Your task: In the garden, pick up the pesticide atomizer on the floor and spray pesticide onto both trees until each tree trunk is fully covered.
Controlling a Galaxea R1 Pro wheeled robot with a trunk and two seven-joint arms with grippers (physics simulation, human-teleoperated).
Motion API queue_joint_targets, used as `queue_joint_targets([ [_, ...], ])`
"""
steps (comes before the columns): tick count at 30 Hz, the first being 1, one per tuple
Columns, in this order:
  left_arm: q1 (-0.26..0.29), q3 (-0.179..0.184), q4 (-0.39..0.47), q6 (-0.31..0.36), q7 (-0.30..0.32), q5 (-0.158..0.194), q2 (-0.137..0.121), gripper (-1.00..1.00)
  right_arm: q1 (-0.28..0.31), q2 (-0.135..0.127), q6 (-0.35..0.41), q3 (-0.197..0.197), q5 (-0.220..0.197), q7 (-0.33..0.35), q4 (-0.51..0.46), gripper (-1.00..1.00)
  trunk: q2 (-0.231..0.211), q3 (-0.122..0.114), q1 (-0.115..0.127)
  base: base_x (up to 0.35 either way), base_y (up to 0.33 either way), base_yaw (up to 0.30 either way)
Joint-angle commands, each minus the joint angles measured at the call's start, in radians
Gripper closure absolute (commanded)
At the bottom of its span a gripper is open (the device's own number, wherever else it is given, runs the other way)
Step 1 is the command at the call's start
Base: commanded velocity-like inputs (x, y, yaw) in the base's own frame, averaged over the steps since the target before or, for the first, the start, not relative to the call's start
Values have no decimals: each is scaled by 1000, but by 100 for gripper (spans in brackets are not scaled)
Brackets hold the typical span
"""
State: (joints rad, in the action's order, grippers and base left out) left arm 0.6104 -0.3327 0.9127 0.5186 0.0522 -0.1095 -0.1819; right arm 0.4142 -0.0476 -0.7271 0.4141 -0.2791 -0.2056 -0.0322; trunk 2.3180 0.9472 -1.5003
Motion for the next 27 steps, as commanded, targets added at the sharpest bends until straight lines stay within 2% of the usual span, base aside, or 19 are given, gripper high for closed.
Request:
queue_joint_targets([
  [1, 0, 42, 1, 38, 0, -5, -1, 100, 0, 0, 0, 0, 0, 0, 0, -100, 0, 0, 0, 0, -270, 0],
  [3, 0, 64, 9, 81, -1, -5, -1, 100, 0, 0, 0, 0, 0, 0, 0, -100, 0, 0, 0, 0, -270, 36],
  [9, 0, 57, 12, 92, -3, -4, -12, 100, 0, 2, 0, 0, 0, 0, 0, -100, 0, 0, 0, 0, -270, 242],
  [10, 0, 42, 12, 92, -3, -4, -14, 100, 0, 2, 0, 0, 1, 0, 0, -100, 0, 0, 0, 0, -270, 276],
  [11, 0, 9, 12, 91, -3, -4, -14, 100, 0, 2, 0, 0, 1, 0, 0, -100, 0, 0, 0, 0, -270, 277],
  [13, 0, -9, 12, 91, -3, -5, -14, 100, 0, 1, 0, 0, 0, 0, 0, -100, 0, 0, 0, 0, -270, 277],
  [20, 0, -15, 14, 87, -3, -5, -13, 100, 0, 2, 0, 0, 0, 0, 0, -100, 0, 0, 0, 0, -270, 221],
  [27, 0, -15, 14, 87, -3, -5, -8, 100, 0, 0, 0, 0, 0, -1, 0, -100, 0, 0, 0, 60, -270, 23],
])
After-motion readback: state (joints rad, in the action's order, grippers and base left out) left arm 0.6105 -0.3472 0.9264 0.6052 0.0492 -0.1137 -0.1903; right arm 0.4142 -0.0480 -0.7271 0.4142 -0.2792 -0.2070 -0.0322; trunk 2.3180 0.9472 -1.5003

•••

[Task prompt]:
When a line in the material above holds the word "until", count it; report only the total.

[Response for this exercise]:
2